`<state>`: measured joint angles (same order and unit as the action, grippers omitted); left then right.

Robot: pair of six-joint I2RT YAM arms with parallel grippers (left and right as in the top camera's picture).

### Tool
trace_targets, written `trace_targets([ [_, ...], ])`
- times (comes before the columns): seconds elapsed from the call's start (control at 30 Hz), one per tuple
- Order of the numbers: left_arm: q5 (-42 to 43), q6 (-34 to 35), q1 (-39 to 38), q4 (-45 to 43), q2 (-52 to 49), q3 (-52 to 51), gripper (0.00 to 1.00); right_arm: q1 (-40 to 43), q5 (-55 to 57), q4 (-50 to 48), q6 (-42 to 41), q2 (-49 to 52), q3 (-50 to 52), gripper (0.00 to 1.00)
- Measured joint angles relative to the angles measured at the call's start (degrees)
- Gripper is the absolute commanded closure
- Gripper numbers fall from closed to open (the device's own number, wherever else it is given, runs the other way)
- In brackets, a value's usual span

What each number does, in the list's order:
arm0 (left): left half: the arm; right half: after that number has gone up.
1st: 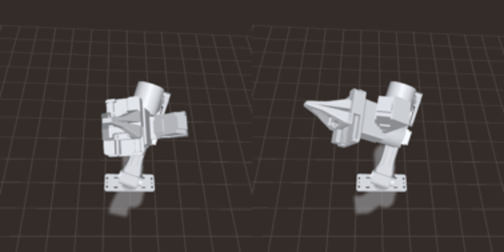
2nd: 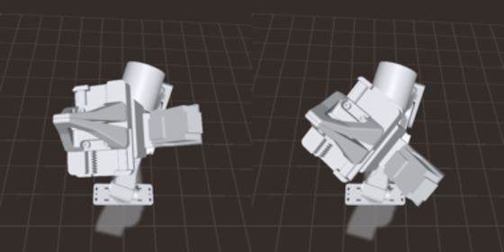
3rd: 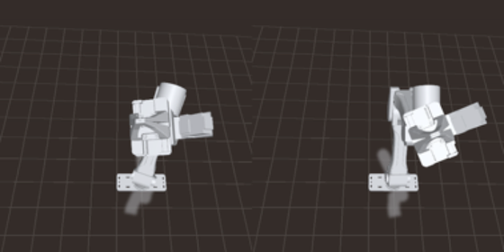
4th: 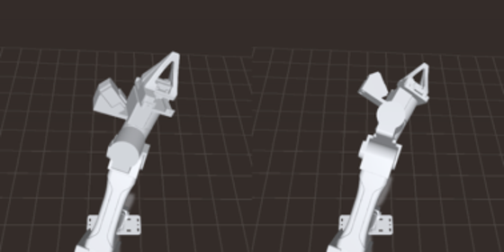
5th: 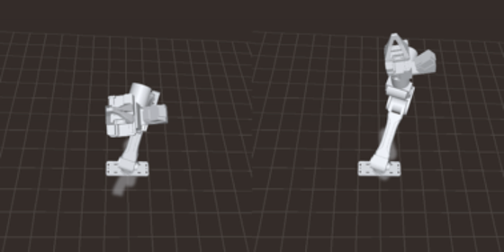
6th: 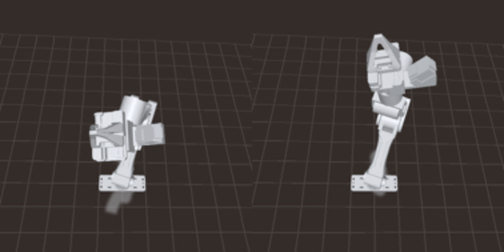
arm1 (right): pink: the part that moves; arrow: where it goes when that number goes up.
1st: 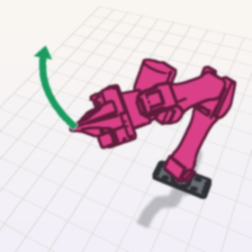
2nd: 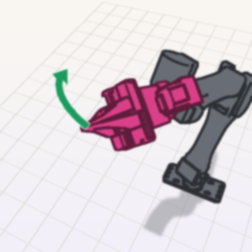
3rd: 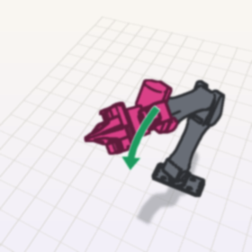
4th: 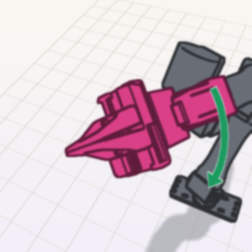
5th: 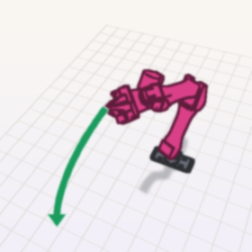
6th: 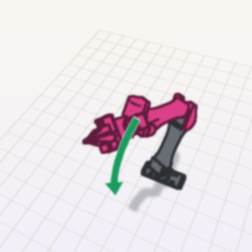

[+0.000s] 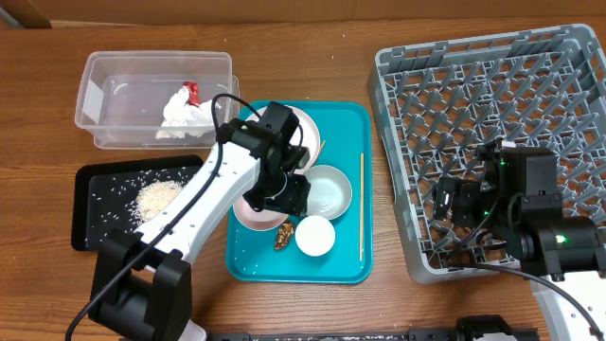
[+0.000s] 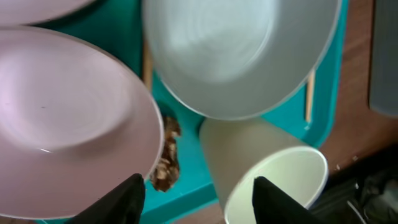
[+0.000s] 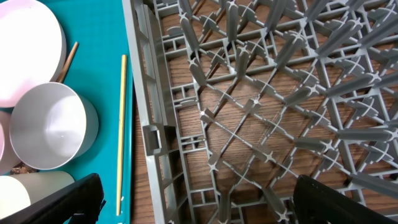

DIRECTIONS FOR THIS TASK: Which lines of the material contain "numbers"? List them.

RESULT BELOW:
- Order of the numbers: left_arm: q5 (-42 to 43), q6 (-34 to 35), q1 (-39 to 38), q4 (-45 to 43), q2 (-52 to 49), q3 (-52 to 51), gripper (0.00 to 1.00); right_arm: q1 (-40 to 43), q5 (-55 to 57), q4 (-50 to 48), q6 (-42 to 41), q2 (-49 to 52), q3 (-50 to 52), gripper (0.00 to 1.00)
- Gripper numbers fall from closed to open (the device's own number, wherever else it is given, runs the other way)

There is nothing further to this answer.